You should now see: the workflow needs no API key, because the gate is deterministic. There is an optional, commented second job for live evals on a schedule, which reads the key from a CI secret (never a file). To use this in your own project, copy the file to .github/workflows/evals.yml.

Step 6: Why CI is deterministic (the design choice)

Read the comment at the top of evals-ci.yml and section 4 of notes.md.

You should now see (in your words): CI runs deterministic checks (mock or recorded responses) so it is fast, free, and repeatable; live model evals run on a schedule, not on every commit. A gate that costs money or flakes randomly gets ignored, so you keep the always-on gate cheap and certain.

Step 7: Practice "every bug becomes a test"

A user reports the agent cannot answer "Do you offer refunds?". Open starters/add_eval_case.py: 1. It already adds a refunds case. Run it: python add_eval_case.py. The case FAILS (the bug is real). 2. Open app.py and add a refund answer (a line that returns something containing "refund" for refund questions). 3. Run python add_eval_case.py again: the case now PASSES.
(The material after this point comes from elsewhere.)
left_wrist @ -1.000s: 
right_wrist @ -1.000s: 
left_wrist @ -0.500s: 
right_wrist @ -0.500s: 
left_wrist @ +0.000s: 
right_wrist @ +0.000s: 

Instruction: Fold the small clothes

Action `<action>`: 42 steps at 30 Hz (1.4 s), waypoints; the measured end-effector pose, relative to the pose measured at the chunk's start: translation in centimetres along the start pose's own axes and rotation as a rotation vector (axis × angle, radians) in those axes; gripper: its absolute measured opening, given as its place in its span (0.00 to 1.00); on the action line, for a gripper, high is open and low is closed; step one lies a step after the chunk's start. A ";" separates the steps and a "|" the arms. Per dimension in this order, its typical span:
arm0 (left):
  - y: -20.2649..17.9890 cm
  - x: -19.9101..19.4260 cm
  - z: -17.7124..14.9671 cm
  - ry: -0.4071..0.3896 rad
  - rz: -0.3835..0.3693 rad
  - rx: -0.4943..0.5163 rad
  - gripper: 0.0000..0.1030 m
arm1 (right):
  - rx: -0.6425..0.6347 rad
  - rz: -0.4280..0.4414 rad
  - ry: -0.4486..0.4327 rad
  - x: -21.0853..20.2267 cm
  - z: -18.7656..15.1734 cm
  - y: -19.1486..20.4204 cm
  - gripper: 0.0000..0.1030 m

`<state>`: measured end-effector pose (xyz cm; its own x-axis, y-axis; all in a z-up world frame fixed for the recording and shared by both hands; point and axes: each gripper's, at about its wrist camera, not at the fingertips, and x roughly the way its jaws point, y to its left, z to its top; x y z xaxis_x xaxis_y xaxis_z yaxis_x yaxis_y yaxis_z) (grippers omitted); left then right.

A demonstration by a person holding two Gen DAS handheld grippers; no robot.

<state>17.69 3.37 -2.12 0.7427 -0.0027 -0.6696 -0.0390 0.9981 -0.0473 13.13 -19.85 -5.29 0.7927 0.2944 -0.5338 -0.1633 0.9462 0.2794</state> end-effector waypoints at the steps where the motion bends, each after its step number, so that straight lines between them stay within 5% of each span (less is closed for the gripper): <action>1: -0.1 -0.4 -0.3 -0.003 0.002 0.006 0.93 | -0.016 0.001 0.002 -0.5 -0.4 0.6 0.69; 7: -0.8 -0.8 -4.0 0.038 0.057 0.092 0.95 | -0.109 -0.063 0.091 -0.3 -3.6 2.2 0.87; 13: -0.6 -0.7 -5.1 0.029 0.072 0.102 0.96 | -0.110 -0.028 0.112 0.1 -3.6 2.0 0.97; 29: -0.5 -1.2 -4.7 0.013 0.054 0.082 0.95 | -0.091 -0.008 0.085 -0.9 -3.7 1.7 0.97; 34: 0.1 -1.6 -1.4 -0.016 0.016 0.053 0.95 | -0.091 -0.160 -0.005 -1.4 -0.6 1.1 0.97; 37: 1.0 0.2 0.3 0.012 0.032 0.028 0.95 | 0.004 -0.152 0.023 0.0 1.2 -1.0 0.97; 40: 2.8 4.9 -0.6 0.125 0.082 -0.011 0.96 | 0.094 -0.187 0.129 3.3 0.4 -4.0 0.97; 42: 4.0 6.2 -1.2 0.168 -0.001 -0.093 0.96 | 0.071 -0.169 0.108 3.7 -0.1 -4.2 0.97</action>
You should now see: a bug became a failing test, then a fix made it pass, and that test now guards against the bug forever. That loop, fail first then fix, is evaluation-driven development.

Step 8: Show it

Post your green gate (exit 0) next to the blocked regression (exit 1), and one sentence on what you would put in CI on every push versus what you would run live on a schedule.

If you get stuck

ModuleNotFoundError -> run from inside the folder with the solution .py files.
Exit code is always 0 -> you ran demo.py (which never exits non-zero); use run_evals.py and check $?.
The refunds case still fails after editing -> make sure your new answer in app.py actually contains the word "refund", and that the refund branch is reached before the catch-all return.
Want CI to run live evals? -> add the optional job in evals-ci.yml and set ANTHROPIC_API_KEY as a repo secret (Settings -> Secrets). Never commit the key.

Check yourself

What makes CI pass or fail a build, mechanically?

The exit code of the command it runs. `run_evals.py` exits 0 when the gate passes and non-zero when it fails; CI treats non-zero as a failed build and blocks the merge.

Why run deterministic evals in CI instead of live model calls?

CI must be fast, free, and repeatable. Live calls cost tokens and are non-deterministic, so they make the gate slow, expensive, and flaky, which gets it ignored. Gate deterministically (mock or recorded responses) on every push; run a small live subset on a schedule.

What is the "every bug becomes a test" habit?

When you find a bug, first add an eval case that fails because of it, then fix the code until it passes. The case stays in the suite forever, so that bug can never silently return.

How do you choose the pass threshold?

It is a product decision. Use 100% when every case is critical; a lower bar may fit a fuzzier task. But do not set it so strict that flaky or subjective cases make the gate untrustworthy, or people will route around it.